Adjusting the Accounts and Preparing Financial Statements Flashcards
cash basis
income is recorded when cash is received
expenses are recorded when cash is paid
it does not recognise income when goods are sold, or services are performed on credit
it is simple to operate
accrual basis: income including revenue
income is recognised in the period in which the expected inflow of economic benefit can be reliably measured
increases in economic benefits during the period in the form of inflows or enhancements of assets or decreases in liabilities
result in increases in equity
not contribution by the owners
income = revenue + gains
gains are the profits made on the sale of long term assets
recognised at the fair value of assets received
accrual basis: expenses
expenses recognised when the consumption of benefits can be reliably measured
decreases in economic benefits during the period in the form of outflows or depletions of assets or incurrences of liabilities
result in decreases in equity
not distributions to the owners = dividends and drawings are not an expense
expenses are recognised in the period in which the consumption of costs can be measured = only costs that relate to this period i.e. not prepaid expenses (they are classified as assets)

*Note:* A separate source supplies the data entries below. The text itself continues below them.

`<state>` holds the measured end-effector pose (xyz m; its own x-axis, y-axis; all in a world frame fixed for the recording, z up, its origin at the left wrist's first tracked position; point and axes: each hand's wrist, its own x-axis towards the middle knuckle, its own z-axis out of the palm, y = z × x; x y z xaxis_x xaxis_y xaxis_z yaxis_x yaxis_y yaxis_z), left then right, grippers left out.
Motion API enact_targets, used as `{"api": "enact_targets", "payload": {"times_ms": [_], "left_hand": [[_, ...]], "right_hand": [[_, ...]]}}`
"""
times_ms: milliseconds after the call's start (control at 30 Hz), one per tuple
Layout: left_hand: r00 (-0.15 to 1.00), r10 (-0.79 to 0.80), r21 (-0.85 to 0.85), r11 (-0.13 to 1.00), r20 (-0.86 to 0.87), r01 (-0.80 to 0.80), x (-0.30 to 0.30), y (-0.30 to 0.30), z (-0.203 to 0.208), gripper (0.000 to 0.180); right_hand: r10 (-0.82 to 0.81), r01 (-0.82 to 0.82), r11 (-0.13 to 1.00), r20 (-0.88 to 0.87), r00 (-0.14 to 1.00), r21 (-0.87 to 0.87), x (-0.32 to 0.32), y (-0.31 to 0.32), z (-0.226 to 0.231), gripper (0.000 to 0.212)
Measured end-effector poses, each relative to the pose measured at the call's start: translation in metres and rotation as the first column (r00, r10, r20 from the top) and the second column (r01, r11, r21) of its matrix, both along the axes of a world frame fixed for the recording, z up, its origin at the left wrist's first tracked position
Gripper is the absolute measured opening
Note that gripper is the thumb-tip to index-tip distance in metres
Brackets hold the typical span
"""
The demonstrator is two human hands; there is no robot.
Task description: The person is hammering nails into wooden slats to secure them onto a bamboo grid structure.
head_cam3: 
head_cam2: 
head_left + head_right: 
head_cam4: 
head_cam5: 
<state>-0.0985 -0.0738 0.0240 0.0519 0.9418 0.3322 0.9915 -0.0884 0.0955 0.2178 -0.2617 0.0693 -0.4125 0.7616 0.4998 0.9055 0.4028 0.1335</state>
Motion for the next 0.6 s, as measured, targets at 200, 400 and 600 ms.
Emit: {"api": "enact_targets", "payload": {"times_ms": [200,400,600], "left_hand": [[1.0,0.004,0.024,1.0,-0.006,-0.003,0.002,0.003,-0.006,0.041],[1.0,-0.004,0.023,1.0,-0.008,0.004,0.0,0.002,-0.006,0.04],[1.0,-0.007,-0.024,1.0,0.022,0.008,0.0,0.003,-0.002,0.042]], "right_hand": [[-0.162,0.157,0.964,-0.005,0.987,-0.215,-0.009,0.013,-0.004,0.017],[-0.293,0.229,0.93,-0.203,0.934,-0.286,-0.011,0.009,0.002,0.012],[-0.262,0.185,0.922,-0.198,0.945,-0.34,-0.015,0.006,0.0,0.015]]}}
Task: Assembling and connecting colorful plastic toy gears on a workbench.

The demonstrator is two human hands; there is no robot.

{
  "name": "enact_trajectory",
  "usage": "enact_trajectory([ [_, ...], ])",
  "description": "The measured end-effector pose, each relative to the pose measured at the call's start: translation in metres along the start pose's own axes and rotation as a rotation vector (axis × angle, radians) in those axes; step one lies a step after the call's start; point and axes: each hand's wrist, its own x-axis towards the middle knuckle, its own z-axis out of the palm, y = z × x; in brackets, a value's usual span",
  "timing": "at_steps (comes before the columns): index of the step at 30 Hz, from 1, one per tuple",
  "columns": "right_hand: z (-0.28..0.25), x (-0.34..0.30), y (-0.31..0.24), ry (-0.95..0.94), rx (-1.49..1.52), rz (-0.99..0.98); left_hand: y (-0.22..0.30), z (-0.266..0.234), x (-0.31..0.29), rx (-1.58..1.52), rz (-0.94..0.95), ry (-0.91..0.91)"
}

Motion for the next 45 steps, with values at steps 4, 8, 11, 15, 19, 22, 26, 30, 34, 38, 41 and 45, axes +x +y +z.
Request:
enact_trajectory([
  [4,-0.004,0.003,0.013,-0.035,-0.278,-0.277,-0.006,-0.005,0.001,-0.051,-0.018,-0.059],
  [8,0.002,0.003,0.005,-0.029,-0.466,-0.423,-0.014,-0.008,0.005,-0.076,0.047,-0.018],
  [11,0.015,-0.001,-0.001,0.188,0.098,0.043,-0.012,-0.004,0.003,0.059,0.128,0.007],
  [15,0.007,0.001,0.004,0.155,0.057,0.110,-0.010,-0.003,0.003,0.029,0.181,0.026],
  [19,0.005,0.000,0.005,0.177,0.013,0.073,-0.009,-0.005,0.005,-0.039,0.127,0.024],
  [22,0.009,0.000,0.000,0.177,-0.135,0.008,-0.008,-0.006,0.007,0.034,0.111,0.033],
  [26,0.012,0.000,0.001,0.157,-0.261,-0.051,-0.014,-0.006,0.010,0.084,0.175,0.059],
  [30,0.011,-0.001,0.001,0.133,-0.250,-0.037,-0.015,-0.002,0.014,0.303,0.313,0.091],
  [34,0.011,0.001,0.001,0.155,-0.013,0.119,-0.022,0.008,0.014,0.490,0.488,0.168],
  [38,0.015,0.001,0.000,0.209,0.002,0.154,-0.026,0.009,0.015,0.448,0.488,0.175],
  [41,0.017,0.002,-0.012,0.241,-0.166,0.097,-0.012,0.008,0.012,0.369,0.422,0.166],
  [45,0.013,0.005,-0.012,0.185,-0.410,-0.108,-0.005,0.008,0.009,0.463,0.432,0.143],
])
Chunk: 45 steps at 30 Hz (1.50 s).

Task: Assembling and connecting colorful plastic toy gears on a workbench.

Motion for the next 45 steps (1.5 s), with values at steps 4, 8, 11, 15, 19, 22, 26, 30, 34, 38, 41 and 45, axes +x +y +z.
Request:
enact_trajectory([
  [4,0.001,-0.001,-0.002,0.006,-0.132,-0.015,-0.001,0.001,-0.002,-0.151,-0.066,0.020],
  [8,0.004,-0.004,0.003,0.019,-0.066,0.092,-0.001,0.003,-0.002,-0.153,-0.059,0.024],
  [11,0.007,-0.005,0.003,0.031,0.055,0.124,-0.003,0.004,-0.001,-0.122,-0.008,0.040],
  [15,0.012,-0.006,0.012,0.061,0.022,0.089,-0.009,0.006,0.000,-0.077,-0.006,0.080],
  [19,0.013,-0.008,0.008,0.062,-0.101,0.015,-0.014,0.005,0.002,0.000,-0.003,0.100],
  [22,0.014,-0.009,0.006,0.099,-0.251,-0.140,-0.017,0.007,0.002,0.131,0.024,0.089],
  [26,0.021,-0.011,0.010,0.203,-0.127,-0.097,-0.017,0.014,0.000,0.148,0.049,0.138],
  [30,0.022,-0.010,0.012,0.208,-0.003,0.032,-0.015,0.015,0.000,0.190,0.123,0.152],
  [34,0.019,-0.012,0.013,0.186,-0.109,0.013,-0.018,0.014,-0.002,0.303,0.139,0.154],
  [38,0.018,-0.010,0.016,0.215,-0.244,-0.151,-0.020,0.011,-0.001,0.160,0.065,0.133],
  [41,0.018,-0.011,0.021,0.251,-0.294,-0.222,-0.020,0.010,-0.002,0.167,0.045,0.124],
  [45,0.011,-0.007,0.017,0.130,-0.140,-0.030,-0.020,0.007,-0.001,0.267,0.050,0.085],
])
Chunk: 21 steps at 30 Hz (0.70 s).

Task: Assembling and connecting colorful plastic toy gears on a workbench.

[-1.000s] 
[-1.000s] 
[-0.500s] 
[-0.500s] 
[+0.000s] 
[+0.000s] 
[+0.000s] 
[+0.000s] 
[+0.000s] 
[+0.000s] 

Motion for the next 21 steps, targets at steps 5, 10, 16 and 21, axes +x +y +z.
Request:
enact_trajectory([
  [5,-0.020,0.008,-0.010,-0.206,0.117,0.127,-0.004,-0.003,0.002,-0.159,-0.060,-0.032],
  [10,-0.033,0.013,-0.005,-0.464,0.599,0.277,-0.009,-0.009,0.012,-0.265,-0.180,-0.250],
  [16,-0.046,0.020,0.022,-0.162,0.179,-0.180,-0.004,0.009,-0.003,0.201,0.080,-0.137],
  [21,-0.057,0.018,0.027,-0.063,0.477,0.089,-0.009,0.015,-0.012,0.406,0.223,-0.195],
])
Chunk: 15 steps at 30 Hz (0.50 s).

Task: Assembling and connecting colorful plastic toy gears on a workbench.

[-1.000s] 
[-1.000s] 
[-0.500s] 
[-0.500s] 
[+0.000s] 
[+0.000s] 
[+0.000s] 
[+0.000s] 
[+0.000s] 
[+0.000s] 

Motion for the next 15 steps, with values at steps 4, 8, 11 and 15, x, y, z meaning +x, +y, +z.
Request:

temporary/nominal accounts
income and expense accounts are reduced to a zero balance at the end of the accounting period
close at the end of a period
income, expenses, drawings etc.
permanent/real accounts
accounts in the balance sheet are not closed
ending balances of one period are carried forward and become the beginning balances of the next period
assets, liabilities and equity
the need for adjusting entries
period in which cash is paid or received does not coincide with period in which expense and income are recognised
some accounts must be adjusted on the last day of the accounting period to correctly recognise income and expenses not reflected in cash receipts or payments
won’t be able to match the expenses and revenues to the correct period
deferals
the expenses paid in advance, called prepaid expenses = asset
revenues received in advance, called unearned revenues = liability
accruals
the recognition of expenses incurred but not yet paid for, called ‘accrued expenses’ = liability
rules for adjusting entries (summary of adjustments format)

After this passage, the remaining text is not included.